Monday, October 05, 2009

Arise, the hymn

For a mildly irritating piece in the New York Times on Arise magazine and its equivalents, click here. The ignorance of its opening paragraph is quite shocking. Allow me to quote:

"Sub-Saharan Africa does not bring to mind an image of a woman with perfectly manicured nails flipping through glossy magazines in search of the latest handbag or celebrity haircut. Yet such women are there, and in far greater numbers than the news media’s portrayal of Africa might suggest."

Does Robb Young (the reporter) imagine that African women are all digging the earth or begging at the side of the road with babies on their backs? How many people would agree that This Day is "the country's leading newspaper?" Can a magazine really be thought of as African when the editor goes by the name of Helen Jennings and lives in London? Having said that and for the sake of balance, Arise does have great production values and does project a positive image of Nigeria/Africa into the world..


Anonymous,  12:02 am  

but he is not far from the truth as he accurately describes how africans (women) in general are portrayed to the outside world. You don't see celebrities hugging hungry looking white kids in europe or america, but they see them doing so all the time with african kids. Madonna has single handedly put malawi on the map, and i won't be surprised if a lot of americans believe that she is worth more than the country in fortune.
Aside from South Africa, the rest of Black Africa is portrayed in the worst light. So the article does little to irritate, it only is, in a sense trying to enlighten the rest of the world that SHOCK HORROR African women read the glossies in the midst of pervading suffering, hunger, poverty, violence and the like. HA!

Anonymous,  5:57 am  

he is just saying the truth, duh.

Peace,  2:17 pm  

I agree with ano 12:02 re: the opening paragraph.That *is* very to the letter of how African women (and Africans, in general) are portrayed. I bet even some Africans don't immediately think abundance or stylish woman reading "Arise" when sub saharan Africa is mentioned.

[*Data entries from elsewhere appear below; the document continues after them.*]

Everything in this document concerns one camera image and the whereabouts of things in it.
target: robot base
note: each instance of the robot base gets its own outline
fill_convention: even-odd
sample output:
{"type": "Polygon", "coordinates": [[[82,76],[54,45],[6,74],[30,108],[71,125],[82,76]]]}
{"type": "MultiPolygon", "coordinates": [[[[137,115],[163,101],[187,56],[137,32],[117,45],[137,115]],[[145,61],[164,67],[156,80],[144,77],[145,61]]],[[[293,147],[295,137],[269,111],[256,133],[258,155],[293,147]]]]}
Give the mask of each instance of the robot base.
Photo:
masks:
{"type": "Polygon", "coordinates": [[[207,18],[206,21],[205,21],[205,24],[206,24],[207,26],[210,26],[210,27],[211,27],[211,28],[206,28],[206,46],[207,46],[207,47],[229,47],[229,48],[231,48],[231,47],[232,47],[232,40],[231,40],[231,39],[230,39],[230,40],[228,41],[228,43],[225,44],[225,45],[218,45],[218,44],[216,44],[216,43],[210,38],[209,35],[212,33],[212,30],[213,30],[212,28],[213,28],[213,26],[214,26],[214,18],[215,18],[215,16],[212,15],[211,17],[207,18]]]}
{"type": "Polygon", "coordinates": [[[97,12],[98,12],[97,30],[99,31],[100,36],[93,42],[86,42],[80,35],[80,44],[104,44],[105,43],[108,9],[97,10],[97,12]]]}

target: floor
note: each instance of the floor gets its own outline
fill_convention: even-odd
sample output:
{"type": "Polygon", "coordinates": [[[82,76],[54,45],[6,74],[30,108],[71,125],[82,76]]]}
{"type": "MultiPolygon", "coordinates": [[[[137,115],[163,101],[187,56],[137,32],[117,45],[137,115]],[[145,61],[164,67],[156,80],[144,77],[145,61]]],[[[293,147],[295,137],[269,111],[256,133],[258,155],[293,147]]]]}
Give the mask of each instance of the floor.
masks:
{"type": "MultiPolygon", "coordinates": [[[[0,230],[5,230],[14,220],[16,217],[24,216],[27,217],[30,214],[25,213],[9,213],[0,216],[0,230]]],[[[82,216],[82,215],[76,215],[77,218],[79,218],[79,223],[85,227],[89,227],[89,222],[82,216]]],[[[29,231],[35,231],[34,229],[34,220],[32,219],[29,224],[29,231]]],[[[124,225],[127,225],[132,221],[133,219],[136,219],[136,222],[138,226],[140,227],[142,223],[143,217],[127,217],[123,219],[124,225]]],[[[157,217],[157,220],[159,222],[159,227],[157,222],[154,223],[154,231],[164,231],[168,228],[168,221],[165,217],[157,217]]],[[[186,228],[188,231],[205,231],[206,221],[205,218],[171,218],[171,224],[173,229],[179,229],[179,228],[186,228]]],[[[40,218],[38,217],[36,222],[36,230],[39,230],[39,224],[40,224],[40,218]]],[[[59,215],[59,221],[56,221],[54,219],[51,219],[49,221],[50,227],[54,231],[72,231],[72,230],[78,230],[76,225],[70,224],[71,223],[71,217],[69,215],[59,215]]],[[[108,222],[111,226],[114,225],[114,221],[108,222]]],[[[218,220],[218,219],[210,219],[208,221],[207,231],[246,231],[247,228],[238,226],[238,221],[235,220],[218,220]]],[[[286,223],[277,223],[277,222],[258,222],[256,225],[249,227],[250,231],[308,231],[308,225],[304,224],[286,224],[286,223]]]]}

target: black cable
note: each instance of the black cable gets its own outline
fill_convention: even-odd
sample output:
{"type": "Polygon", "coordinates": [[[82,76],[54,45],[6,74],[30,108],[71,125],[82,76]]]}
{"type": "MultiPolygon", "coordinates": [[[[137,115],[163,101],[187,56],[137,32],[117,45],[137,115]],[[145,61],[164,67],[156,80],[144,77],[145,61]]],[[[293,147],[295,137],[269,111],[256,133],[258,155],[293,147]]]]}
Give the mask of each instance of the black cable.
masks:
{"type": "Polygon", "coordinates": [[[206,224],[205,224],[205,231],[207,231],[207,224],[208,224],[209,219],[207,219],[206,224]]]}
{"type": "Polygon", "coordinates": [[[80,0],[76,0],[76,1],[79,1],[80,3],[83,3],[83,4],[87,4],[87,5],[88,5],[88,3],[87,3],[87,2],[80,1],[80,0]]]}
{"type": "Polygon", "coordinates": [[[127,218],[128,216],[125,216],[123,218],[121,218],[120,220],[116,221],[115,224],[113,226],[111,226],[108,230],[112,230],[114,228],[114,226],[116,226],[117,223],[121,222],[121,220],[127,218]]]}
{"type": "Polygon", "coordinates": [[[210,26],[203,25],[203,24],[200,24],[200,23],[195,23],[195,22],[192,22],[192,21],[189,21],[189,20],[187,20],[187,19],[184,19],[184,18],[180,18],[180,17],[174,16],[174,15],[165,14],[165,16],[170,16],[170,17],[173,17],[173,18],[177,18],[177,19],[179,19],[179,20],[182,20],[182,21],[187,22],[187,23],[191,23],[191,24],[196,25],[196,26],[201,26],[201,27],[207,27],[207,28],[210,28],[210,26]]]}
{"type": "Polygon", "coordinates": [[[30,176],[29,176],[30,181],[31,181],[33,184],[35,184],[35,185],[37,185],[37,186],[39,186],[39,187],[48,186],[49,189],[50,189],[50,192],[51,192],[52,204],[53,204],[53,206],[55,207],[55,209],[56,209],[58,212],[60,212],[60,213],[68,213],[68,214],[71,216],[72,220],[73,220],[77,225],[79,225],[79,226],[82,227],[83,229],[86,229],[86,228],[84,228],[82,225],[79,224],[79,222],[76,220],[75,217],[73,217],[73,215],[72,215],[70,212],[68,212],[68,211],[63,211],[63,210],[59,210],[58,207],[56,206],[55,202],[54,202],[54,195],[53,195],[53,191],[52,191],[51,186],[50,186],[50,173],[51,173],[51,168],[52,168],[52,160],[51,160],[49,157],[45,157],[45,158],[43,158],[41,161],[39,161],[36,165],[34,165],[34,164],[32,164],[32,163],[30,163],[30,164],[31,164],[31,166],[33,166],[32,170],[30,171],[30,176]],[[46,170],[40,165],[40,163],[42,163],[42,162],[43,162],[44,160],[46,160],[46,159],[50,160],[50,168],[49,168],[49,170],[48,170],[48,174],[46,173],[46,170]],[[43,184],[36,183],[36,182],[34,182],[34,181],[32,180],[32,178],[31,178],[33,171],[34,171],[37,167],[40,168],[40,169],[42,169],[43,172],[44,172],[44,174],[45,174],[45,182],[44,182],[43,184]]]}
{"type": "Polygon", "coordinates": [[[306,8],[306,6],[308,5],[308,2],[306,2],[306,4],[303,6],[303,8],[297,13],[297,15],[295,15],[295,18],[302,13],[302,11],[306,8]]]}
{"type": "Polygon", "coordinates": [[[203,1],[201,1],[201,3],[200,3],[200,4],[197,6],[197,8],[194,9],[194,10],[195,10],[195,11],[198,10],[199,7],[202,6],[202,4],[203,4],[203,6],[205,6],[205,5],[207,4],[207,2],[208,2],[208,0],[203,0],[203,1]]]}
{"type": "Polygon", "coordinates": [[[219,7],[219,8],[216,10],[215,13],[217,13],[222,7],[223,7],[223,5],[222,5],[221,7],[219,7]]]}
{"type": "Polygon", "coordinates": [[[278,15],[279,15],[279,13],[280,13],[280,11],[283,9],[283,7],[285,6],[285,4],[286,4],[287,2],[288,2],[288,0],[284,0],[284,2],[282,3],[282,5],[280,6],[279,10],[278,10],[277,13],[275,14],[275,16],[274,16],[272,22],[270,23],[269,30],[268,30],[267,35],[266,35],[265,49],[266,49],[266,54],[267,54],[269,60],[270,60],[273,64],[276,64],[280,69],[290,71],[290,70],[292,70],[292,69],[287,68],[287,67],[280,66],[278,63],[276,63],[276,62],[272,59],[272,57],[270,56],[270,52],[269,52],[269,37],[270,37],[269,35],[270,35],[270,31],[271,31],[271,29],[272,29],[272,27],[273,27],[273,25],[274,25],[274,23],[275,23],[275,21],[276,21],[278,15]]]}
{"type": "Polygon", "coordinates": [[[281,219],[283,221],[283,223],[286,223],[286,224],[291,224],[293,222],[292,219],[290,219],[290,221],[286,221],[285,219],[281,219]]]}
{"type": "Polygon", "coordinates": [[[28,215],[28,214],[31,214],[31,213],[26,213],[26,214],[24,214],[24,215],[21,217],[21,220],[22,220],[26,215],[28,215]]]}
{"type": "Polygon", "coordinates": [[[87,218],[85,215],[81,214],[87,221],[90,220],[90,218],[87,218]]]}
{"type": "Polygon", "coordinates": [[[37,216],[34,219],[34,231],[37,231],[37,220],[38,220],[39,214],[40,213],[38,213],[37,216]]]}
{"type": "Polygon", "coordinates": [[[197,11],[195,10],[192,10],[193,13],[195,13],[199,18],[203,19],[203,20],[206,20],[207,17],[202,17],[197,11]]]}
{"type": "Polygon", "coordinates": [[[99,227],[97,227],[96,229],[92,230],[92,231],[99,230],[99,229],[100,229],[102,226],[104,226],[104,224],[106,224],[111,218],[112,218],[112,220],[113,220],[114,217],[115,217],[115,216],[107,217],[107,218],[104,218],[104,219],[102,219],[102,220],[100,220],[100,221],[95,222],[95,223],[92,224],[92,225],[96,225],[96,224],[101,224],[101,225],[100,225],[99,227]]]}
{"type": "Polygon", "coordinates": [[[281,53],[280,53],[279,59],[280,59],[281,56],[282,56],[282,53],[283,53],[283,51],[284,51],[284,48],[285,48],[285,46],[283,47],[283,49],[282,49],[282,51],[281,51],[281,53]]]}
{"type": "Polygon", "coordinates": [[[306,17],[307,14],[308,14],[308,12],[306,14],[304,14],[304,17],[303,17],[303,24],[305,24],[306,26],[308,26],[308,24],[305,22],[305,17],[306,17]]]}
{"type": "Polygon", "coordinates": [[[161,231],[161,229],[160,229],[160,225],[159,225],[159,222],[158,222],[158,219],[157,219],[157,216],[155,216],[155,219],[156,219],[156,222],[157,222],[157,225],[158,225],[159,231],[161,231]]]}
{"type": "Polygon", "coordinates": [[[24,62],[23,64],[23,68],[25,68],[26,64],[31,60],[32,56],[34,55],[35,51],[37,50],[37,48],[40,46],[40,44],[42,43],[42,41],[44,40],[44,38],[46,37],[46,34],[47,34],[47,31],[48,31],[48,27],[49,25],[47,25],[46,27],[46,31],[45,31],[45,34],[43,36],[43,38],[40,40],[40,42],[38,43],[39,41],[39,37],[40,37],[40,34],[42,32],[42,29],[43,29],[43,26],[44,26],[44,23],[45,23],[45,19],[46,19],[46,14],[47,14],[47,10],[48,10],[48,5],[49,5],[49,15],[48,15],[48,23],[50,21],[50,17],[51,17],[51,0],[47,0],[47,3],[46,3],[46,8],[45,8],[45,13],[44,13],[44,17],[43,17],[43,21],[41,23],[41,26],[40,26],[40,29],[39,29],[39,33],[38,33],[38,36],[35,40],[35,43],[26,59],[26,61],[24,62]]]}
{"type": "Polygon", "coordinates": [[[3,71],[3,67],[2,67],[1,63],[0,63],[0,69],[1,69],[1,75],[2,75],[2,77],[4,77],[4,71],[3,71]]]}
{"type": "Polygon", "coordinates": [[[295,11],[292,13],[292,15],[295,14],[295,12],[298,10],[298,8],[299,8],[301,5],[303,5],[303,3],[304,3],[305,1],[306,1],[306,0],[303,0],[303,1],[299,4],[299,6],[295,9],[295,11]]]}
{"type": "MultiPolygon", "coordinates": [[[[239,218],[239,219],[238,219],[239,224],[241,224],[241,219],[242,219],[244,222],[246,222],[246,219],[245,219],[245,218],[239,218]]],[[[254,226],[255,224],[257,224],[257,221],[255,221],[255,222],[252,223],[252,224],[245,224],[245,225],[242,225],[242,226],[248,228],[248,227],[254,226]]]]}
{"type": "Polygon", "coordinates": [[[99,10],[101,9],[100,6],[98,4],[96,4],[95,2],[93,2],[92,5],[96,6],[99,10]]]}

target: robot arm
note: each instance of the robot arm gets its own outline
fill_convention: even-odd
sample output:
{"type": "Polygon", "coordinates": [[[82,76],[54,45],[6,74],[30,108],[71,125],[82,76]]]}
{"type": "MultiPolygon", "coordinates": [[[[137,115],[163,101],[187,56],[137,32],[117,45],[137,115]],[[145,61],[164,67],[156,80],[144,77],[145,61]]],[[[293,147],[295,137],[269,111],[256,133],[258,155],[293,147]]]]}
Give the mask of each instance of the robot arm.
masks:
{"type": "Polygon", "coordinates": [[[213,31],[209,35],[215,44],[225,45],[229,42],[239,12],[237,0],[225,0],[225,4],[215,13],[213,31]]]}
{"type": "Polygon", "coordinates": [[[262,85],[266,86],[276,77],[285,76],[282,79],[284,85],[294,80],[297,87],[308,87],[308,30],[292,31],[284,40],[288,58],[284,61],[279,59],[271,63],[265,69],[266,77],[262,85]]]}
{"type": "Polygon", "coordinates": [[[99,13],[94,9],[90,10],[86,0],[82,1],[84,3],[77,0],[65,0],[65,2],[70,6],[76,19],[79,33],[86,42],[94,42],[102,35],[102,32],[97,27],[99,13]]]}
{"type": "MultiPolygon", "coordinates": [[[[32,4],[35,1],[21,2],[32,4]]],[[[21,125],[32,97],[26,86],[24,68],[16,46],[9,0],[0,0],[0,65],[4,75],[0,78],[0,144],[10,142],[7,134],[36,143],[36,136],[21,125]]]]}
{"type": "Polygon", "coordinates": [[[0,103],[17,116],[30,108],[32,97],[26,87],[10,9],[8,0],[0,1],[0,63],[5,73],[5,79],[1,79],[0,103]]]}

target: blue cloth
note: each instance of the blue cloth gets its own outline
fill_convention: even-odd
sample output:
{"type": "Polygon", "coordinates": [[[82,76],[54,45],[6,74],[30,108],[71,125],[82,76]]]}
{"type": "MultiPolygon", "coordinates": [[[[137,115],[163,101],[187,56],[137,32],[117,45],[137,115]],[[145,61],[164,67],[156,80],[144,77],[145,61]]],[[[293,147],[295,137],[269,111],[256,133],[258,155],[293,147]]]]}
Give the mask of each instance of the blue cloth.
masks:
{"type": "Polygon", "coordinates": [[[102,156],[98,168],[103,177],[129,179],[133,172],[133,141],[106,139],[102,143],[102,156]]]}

Also, as far as I know, you own Cassava Republic with your wife. Does that make Cassava Republic any less African? Yes, an African editor would be great for "Arise" but in the absence of one, we'll take what we can get...which isn't a shabby alternative by any means.

Jeremy 2:30 pm  

Peace: there is a difference. Cassava Republic is based on the continent, engaged in the development of local talent and with local staff. Arise is based in the UK and appears to use international contributors.

Iredotp 3:10 pm  

Awww, leave them to it! I mean they've got to sell their magg rite? Anything to make their readers happy abi? Even if it is the 'gospel truth' according to the london based editor.....

Wilfredw 4:37 pm  

Not everyone with an English sounding name and operating from London is not African . Case in point, I am (Wilfred Wright), based in the UK and work for the African Virtual School. However, I am from Freetown (we do have some English sounding names) as a result of a resettlement program organised by one William Wilberforce / Granville Sharp some 200 years ago!

NaijaTHISDAYlurver,  7:00 pm  

For one, anyone can call any magazine 'Nigeria's leading newspaper' so the qualifier is ok. Plus, I like ThisDay too.

The intro to the piece only retold the typical American ignorance. Don't blame the messenger, even if he's cut from the same ignorant cloth.

culturesoup 4:26 pm  

What i find irritating about the piece is not so much what was said but the tone which implies that the writer is not part of the media that is guilty of perpetuating these views of Africans.

Anonymous,  8:01 am  

I think I agree that Thisday is the leading newspaper in the country. The flagship used to be the Guardian but Thisday is now considered by most as the flagship. I also know of no other newspaper house that parades the kind of solid management team as Thisday (including its alumni staff). NEXT printing quality is superb but its early days to judge yet.